● **WHAT TO DO**
Only an exact repetition is needed: the lines from the start of the listing below through the line that contains "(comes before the", pictures omitted.
*** Opening DATA SHOWN ***
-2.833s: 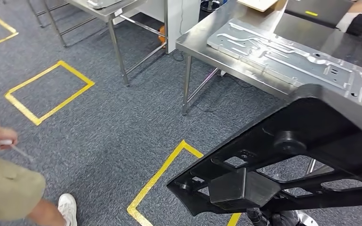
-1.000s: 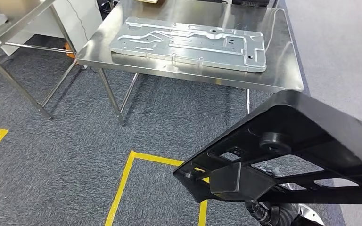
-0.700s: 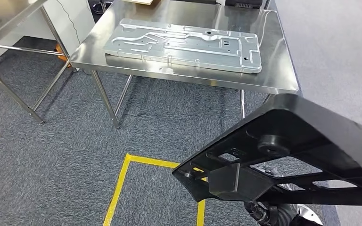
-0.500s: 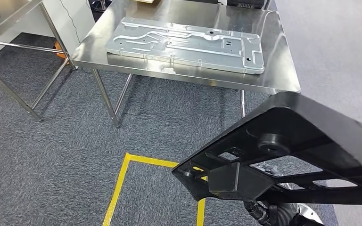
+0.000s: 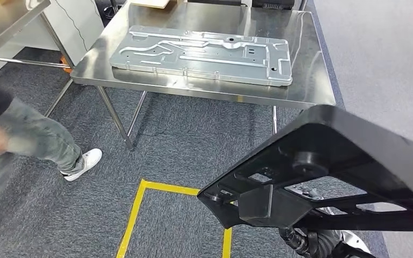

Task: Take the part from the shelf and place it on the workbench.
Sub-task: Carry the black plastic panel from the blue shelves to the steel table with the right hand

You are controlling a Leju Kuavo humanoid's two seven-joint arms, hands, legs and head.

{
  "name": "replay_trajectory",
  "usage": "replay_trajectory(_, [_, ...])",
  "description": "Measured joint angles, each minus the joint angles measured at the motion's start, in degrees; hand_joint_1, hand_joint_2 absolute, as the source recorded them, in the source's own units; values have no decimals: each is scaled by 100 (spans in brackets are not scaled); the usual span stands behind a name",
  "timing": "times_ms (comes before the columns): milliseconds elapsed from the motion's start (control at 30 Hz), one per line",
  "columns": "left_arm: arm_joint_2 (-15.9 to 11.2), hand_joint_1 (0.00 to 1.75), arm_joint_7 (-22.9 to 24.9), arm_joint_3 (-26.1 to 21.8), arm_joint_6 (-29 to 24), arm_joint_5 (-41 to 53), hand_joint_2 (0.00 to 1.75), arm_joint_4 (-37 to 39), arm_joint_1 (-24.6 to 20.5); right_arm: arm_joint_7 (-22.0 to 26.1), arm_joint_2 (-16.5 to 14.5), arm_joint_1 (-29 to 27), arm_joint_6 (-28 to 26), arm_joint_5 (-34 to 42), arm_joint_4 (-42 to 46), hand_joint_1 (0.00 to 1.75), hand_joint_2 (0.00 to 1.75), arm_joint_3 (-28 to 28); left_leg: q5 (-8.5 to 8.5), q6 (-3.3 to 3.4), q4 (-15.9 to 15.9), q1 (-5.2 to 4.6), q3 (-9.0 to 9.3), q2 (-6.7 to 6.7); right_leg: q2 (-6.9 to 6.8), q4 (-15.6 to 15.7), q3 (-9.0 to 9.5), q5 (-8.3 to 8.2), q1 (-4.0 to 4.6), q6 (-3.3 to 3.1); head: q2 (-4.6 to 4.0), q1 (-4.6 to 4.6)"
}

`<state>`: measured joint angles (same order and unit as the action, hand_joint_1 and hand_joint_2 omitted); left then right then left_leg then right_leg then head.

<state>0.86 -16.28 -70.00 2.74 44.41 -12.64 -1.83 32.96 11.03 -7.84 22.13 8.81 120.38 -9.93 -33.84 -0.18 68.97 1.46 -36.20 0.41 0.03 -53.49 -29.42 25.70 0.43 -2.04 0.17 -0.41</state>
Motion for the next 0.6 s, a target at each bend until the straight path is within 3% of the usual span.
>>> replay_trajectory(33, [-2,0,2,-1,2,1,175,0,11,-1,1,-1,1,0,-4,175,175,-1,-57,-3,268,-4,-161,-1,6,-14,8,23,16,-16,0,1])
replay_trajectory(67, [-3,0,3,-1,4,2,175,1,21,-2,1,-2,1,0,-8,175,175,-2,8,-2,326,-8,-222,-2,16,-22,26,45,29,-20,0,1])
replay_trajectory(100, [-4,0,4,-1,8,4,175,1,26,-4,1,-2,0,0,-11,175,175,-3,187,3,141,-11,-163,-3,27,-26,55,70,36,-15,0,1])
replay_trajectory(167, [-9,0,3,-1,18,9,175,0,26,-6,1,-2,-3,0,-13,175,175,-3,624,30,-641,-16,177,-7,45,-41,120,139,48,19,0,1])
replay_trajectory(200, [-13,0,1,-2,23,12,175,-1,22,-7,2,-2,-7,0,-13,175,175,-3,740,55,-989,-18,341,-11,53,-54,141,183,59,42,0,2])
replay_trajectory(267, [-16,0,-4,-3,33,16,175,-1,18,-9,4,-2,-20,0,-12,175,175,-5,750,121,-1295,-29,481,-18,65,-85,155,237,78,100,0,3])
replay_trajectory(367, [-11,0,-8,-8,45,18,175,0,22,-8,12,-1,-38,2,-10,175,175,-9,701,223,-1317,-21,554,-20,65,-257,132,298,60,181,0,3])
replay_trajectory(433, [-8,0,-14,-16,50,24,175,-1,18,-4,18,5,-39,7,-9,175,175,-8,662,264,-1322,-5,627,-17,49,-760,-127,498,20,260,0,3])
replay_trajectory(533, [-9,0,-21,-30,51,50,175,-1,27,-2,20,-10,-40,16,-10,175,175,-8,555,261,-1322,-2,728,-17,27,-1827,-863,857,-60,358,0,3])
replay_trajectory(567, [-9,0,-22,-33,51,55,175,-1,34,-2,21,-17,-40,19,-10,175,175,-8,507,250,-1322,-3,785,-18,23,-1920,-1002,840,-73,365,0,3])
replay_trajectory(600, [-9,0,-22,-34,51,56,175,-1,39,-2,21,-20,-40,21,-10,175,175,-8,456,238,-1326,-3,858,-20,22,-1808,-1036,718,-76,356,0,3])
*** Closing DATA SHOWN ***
● **RESPONSE FOR THIS EXERCISE**
-2.833s: 
-1.000s: 
-0.700s: 
-0.500s: 
+0.000s: 

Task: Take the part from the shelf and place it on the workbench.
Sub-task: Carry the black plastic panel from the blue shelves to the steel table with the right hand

You are controlling a Leju Kuavo humanoid's two seven-joint arms, hands, legs and head.

{
  "name": "replay_trajectory",
  "usage": "replay_trajectory(_, [_, ...])",
  "description": "Measured joint angles, each minus the joint angles measured at the motion's start, in degrees; hand_joint_1, hand_joint_2 absolute, as the source recorded them, in the source's own units; values have no decimals: each is scaled by 100 (spans in brackets are not scaled); the usual span stands behind a name",
  "timing": "times_ms (comes before the columns): milliseconds elapsed from the motion's start (control at 30 Hz), one per line",

This exercise has no more to it.